Pendant ce temps, les membres 'faucons' comme la présidente de la Fed de Boston, Susan Collins, plaident pour la prudence, avertissant que des baisses de taux prématurées pourraient attiser les pressions inflationnistes. La réunion d'octobre a vu deux votes dissidents dans des directions opposées—un membre préférant une baisse plus importante tandis qu'un autre ne souhaitait aucun changement.
'Nous nous attendons à ce qu'il y ait plus de votes dissidents dans chaque sens lors de la réunion de décembre,' déclare Rosner de Goldman Sachs.
Le facteur Powell : construire un consensus
Tous les regards sont tournés vers le président de la Fed, Jerome Powell, qui doit naviguer cette profonde division. Bien que Powell ait été inhabituellement clair sur le fait qu'une baisse en décembre n'est pas 'une affaire conclue', de nombreux analystes pensent qu'il tentera de construire un consensus pour une dernière 'baisse d'assurance' avant la fin de l'année.
Dans une note de recherche, Samuel Tombs de Pantheon Macroeconomics a écrit que bien que Powell 'puisse s'inquiéter de la certitude du marché,' il s'attend à ce que le président convainque certains membres faucons en indiquant que le seuil pour de futures baisses est très élevé—ce que Wall Street appelle une 'baisse faucon'.
Les économistes de Bank of America s'attendent également à une baisse en décembre, citant quatre facteurs clés : la récente hausse du chômage, les commentaires colombes de Williams, la faiblesse des mesures privées de la croissance de l'emploi, et l'absence de contradiction de Powell face aux attentes actuelles du marché.
Implications pour les marchés et perspectives futures
La décision a des implications considérables pour les marchés financiers. L'indice de volatilité VIX a atteint son plus haut niveau depuis avril, reflétant l'incertitude des investisseurs.

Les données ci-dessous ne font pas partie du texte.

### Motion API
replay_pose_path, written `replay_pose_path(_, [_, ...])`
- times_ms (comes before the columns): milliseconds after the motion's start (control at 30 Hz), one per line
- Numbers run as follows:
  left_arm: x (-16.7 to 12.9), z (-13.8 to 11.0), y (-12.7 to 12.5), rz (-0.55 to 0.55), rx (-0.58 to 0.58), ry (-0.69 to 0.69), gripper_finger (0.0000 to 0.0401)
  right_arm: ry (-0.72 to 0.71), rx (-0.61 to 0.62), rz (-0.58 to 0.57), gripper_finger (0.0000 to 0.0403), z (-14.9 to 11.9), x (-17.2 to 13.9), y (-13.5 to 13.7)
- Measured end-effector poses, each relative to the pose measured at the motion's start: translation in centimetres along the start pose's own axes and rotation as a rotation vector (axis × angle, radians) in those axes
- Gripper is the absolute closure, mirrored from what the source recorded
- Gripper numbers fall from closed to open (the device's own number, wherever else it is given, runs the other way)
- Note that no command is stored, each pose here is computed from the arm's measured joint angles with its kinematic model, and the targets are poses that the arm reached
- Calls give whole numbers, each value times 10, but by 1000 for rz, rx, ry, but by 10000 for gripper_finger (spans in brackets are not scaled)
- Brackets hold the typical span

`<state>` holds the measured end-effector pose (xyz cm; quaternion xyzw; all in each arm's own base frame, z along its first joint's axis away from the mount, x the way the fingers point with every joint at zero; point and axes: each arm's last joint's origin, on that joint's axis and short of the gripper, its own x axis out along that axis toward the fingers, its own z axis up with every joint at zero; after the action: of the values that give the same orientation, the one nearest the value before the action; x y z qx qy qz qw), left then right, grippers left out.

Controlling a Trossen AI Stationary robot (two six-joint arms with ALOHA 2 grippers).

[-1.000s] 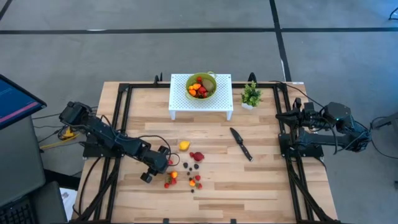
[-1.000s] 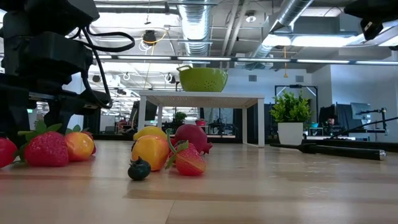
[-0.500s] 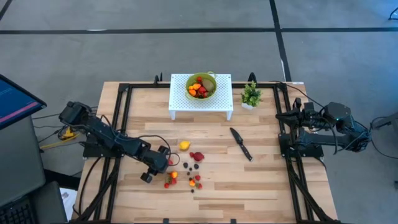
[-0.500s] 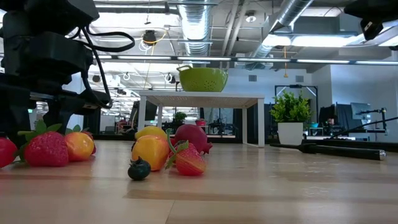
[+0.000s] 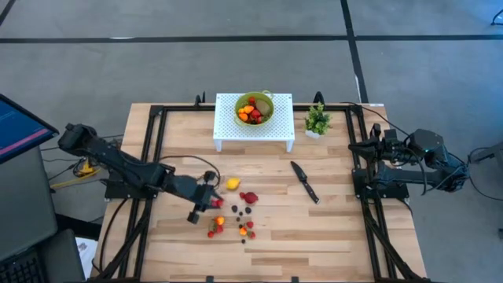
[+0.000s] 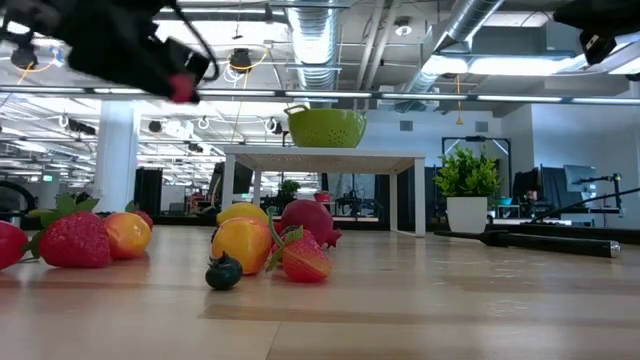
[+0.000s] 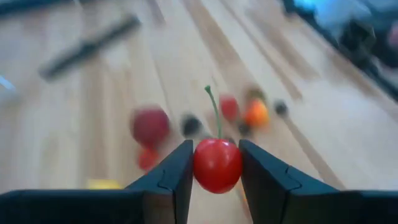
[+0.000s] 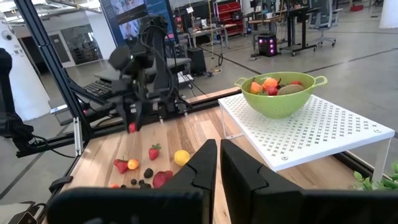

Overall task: Pick & Place Fruit
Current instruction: Put the red cherry into the green strainer bowl

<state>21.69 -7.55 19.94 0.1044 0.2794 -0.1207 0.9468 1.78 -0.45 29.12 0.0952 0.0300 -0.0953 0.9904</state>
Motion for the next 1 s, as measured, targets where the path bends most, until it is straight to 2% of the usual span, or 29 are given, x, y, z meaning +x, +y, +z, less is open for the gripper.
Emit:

Une baisse porterait la fourchette cible du taux des fonds fédéraux à 3,50 %-3,75 %, contre un pic de 5,25 %-5,50 % en 2023.
En regardant vers 2026, de nombreux analystes s'attendent à ce que la Fed fasse une pause. 'S'il y en a plus [de baisses] maintenant, il y en aura moins plus tard,' déclare Sweet d'Oxford Economics. Les taux se situent désormais dans ce que les économistes considèrent comme une fourchette neutre—ni accommodante ni restrictive—ce qui présage d'une pause probable.
Les économistes de Bank of America n'attendent que deux nouvelles baisses de taux en 2026, toutes deux en été, soulignant que leur prévision est davantage basée sur le prochain changement de direction à la Fed que sur les conditions économiques actuelles.
Alors que la Fed se prépare à publier son 'dot plot' officiel de projections de taux, la réunion de décembre représente non seulement une décision de politique monétaire mais aussi un test du leadership de Powell lors d'une des périodes les plus difficiles pour la politique monétaire des dernières années.